St. John Emile Clavering Hankin - Assessments of His Work

Assessments of His Work

Bernard Shaw described Hankin's death as "a public calamity." Granville-Barker dedicated his first published volume of plays in 1909 "To the memory of my fellow-worker, St. John Hankin."

When The Dramatic Works of St John Hankin was published in 1912, The New York Times wrote that, "His influence is not to be measured by the fact that the London stage has apparently found no use for him....To have let a little light and air into the English theater at a time when the windows had for years been shut, and the blinds drawn was no mean accomplishment."

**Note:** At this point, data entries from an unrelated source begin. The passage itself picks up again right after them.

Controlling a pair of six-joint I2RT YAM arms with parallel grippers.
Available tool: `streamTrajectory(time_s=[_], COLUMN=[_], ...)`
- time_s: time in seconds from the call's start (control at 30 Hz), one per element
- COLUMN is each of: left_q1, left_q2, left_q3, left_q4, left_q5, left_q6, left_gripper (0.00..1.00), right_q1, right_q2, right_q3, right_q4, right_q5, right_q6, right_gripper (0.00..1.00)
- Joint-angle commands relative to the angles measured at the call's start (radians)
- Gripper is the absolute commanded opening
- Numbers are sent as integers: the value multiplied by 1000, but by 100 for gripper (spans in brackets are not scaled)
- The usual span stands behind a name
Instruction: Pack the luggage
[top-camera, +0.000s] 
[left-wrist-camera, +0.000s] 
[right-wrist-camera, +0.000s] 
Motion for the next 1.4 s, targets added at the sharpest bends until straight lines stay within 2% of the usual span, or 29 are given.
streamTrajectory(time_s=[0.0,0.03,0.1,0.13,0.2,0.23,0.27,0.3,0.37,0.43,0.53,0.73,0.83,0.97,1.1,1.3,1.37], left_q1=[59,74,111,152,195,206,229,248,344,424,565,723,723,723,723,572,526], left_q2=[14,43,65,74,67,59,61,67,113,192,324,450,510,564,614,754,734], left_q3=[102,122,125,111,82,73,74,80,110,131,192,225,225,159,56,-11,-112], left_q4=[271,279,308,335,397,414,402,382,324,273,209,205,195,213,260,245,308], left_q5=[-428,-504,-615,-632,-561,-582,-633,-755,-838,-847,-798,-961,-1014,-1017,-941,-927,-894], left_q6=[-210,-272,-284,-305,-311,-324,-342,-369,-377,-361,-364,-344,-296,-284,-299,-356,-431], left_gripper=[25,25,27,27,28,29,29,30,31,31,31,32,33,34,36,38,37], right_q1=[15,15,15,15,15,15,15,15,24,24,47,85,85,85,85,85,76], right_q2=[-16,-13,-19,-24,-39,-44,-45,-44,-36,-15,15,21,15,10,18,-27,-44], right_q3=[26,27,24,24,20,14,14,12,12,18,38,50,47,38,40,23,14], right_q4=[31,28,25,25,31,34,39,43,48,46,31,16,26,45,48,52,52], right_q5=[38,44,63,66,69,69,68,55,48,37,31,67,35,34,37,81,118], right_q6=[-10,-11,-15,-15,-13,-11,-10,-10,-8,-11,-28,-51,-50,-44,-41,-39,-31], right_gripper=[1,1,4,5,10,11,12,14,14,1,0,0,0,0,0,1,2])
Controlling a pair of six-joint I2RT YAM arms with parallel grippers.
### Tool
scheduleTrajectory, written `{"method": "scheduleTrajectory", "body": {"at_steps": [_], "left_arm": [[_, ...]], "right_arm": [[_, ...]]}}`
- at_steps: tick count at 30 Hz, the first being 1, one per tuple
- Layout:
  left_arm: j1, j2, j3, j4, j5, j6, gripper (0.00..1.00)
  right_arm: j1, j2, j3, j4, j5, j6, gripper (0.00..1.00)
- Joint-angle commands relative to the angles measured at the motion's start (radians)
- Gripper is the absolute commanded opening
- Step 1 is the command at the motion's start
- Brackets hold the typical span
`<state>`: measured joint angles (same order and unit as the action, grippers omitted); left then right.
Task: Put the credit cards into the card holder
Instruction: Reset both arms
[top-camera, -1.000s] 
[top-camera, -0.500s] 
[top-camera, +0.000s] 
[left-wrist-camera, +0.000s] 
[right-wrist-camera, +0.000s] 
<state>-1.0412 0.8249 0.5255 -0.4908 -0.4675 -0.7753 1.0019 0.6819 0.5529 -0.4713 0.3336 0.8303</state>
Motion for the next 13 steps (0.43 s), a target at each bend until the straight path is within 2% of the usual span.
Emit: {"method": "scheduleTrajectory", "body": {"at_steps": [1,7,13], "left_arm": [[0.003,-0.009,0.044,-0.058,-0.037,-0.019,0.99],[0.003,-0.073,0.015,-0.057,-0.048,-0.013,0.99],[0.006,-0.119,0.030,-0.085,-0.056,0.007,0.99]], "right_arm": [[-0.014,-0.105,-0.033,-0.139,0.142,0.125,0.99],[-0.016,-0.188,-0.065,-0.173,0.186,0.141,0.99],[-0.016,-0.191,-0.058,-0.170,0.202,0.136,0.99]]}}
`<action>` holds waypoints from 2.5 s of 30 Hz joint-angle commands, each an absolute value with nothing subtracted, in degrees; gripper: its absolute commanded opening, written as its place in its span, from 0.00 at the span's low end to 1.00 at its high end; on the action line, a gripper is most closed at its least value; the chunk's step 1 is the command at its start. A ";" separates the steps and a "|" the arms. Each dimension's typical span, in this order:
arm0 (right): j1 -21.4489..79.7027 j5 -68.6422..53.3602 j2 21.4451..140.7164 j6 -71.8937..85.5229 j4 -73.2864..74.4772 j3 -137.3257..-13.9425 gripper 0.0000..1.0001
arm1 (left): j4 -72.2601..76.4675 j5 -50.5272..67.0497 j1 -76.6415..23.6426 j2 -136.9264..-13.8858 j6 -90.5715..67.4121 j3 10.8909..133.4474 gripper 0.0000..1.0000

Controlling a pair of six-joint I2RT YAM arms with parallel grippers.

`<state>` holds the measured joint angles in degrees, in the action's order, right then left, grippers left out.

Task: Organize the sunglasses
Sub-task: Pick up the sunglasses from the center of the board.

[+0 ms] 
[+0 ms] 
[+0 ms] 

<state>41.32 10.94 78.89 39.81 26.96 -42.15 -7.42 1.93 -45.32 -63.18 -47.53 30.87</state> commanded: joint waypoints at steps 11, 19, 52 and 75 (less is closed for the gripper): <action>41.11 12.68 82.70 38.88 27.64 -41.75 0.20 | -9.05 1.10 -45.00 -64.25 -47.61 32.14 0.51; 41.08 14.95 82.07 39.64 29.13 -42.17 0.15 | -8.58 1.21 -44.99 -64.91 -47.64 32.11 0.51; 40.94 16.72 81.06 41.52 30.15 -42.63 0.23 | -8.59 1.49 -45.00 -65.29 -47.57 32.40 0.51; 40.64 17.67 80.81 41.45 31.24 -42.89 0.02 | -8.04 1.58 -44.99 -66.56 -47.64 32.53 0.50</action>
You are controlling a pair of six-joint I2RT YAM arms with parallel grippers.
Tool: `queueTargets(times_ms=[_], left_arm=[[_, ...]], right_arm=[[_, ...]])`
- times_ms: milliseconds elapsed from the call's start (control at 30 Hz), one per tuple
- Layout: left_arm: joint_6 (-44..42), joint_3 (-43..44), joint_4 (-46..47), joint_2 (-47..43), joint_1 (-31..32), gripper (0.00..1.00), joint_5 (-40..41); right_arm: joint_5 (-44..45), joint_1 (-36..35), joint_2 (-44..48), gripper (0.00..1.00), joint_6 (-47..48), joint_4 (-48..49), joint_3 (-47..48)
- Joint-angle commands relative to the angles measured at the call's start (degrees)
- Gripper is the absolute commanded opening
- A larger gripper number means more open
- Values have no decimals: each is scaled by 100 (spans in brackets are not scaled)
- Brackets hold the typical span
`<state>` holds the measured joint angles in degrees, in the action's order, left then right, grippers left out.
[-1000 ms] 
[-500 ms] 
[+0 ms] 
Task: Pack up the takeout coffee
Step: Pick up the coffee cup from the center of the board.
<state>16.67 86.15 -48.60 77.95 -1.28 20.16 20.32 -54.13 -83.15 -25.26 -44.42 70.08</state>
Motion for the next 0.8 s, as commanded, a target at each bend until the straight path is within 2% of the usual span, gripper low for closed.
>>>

Hankin's comedy-dramas satirize snobbery and class-consciousness. His characters include types familiar to the Edwardian New Drama: autocratic men, crushed wives, spinster daughters, formidable dowagers. All feature conflict between parents, particularly domineering fathers, and their lively adult children who repudiate the values and conventions to which their parents hold. Though Hankin attacked abuses, he suggested no remedies. Consequently, it was said that "his plays, shot through with a cynical pessimism, made even Ibsen seem good-natured."

One may see Hankin as a successor of Oscar Wilde, whose comedies deconstructed prevailing Edwardian norms without offering any new values. Wilde criticised the traditional order, but his endings confirm rather than subvert its structures. Christopher Newton makes the argument that Hankin was the comic bridge between Wilde and Noël Coward.